Alas, this was very likely indeed the grand challenge in mimicking top bots. In the days proceeding the final submission day, top players released their bots and discussed their strategies, and many utilized at least some extent of a state, with some relying on it quite extensively. Particularly teccles (the #1 bot) mentioned that their bot observes players in the early game and then makes decisions based on those earlier observations. This could be exactly what was causing my issues with early games being strong before the bot getting stuck in the mid-game.
[Experimental] RL for player selection
My original intention was to pursue reinforcement learning methods. The plan was to first establish a decent learning model and algorithm through supervised learning, then push the model further either through optimization through RL, or learning completely from scratch through self play. Given the difficultly in developing successful RL agents, I like to first validate through supervised learning that my model is well suited to the task, and can adequately represent the state of the game and make successful decisions based on that state. In the end, the game was a much harder learning problem than I had anticipated, and I ended up committing to a purely supervised learning approach. Although I wasn’t able to fully formulate a reinforcement learning solution in time, in the final days I experimented with RL optimization over my SL bots.

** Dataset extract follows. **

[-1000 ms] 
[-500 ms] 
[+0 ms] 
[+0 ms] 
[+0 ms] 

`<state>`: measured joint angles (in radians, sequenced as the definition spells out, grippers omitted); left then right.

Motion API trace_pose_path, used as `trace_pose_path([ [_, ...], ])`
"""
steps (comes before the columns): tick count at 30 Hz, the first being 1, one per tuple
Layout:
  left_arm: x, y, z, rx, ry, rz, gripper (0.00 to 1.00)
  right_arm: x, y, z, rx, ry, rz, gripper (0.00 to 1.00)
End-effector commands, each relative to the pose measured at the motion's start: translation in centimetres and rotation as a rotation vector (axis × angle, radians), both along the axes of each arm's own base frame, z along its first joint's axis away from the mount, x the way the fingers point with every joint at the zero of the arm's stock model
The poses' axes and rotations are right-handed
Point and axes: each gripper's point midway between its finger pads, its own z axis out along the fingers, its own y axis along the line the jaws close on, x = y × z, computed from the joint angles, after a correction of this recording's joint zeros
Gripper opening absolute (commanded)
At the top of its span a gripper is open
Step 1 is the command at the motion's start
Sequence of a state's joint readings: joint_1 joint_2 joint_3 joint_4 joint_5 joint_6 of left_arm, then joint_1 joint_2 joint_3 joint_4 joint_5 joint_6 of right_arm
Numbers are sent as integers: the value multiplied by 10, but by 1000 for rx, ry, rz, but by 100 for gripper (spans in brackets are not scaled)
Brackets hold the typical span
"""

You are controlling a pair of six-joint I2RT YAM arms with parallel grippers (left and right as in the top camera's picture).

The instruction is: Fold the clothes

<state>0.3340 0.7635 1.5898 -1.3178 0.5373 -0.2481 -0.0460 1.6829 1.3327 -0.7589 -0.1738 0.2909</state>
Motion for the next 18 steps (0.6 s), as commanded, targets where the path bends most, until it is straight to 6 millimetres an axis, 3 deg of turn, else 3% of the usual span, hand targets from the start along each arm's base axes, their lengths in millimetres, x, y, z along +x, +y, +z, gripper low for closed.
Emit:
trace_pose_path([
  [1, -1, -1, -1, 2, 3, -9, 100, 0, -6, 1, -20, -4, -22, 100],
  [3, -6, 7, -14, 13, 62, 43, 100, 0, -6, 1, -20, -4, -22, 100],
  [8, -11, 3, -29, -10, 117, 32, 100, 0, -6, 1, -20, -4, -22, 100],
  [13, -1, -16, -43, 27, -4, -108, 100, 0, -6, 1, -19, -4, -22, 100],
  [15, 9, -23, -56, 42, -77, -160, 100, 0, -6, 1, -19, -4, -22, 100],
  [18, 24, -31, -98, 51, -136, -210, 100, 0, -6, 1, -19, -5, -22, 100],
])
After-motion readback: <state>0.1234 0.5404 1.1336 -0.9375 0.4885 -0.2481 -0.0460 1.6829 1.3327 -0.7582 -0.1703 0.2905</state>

One of the advantages of the multitask learning approach, is that my bot learned to mimic multiple players using a single model. For example, my final model performed best when set to ReCurse mode, and played exclusively as ReCurse in the finals, but it could also play rank ~13 versions of both SiestaGuru and Cowzow. Ideally, RL would be used to optimize moves across all ships. But as a very simple RL exercise, I realized that choosing players is a much small action space (only 3 actions to choose from: play this frame as ReCurse, SiestaGuru, or Cowzow). This meant that given the Latent Game State (see Figure 2 above), I could optimize over which player I should use to govern all my ships for a particular frame. In theory, if a particular player performed very well in the early game, but another player is better at the end game, or different strengths on different map sizes or halite distributions, the RL algorithm can help learn how to make those selections to hopefully learn a bot that can outplay any individual bot. I’m in the processes of performing the analysis over my most recent optimization run.
<more to come soon>
A machine learning bot has yet to make a top 10 finish in the history of Halite, but I feel we are getting close to making that a reality (only getting edged out this year by a fraction of a mu), and I’m looking forward to what’s in store for next year. Near the end of the competition I felt like I was experiencing a really flat plateau where further improvement through supervised learning was only incremental at best. I eked out all I could with a CPU-bound, stateless mimic bot. Now that the competition is over (and after a little bit of a Halite break), I hope to revisit my approach and re-attempt an RL-based solution that incorporates state and see if I can make any further improvements. Perhaps next year a machine learning bot that is stateful, improved through self-play, and takes advantage of available GPU server workers may very well make it into the top 10. Congrats to all the winners, and thanks all for the great community and well-run competition, it’s been fun!